July 19, 2007 Leave a comment

Business this week

Jul 19th 2007
From The Economist print edition

EADS announced that it was streamlining its management structure. The European aerospace and defence company has been hampered by meddling politicians in France and Germany, its primary backers, and the dual-management structure was criticised by many for being unwieldy. Louis Gallois will become EADS‘s sole chief executive. Tom Enders, currently EADS‘s other co-chief executive, becomes head of Airbus. See article

The board of Altadis, a Franco-Spanish cigarette company, accepted a third takeover offer from Britain’s Imperial Tobacco. The euro16.2 billion ($22.4 billion) deal gives Imperial Altadis’s continental and Moroccan operations and its profitable cigars business (it has a 50% stake in Cuba’s Habanos). Imperial’s bid trumped a rival offer from CVC Capital Partners, thus raising further questions about whether the private-equity boom was tapering off.
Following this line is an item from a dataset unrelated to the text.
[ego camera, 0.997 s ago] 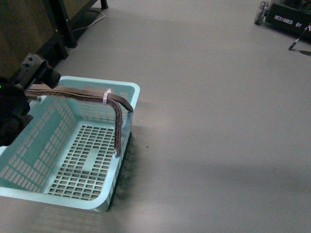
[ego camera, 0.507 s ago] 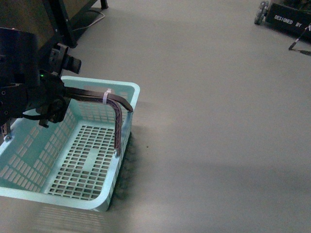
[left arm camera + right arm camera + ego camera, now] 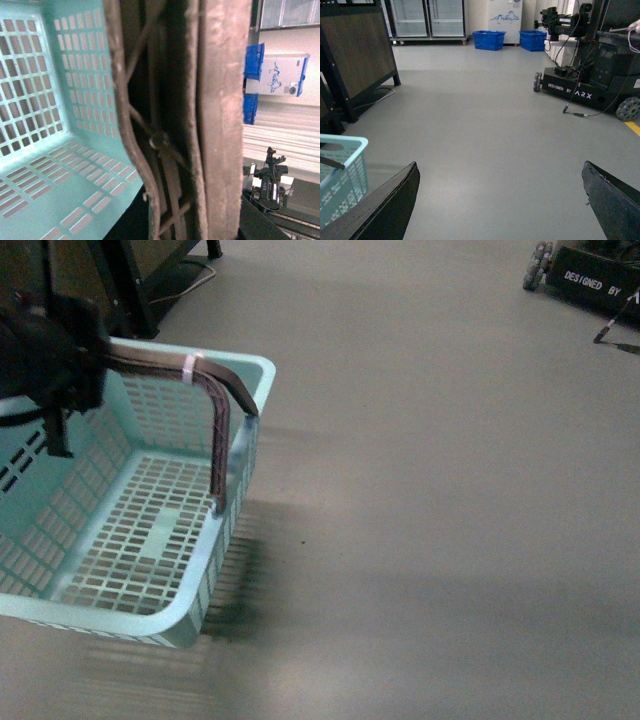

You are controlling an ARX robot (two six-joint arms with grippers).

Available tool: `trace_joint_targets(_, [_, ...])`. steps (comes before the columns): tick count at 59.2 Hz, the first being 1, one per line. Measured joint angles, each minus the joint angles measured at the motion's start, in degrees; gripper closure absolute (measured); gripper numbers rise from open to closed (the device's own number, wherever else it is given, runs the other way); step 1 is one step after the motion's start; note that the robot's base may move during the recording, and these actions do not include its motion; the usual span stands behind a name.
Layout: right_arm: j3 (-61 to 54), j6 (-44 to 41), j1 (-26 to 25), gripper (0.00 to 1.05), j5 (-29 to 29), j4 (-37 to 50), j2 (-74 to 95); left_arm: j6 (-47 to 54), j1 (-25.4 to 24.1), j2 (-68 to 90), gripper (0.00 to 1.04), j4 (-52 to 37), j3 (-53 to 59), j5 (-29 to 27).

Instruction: Pick mango and avocado into basket

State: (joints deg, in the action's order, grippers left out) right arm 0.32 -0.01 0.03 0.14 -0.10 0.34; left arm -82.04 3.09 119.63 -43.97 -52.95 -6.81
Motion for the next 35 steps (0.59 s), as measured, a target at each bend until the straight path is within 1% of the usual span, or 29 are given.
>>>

See article

There was another big deal in the plastics industry. Basell, a private firm which is owned by Len Blavatnik’s Access Industries, agreed to meld with Lyondell Chemical, based in Houston, in a transaction valued at $19 billion. The acquisition is welcome news for Mr Blavatnik, an industrialist who sits on the boards of RUSAL, Russia’s biggest aluminium company, and TNK-BP, BP‘s joint venture in Russia. Last week Apollo Management, a private-equity firm, managed to tempt Huntsman, a chemicals company, away from an agreed takeover by Mr Blavatnik with a $10.6 billion offer.

J. Sainsbury received a preliminary approach from a property investment-fund that is owned by the government of Qatar and which already holds a 25% stake in the British supermarket chain. The retailer rejected a putative private-equity buy-out in April.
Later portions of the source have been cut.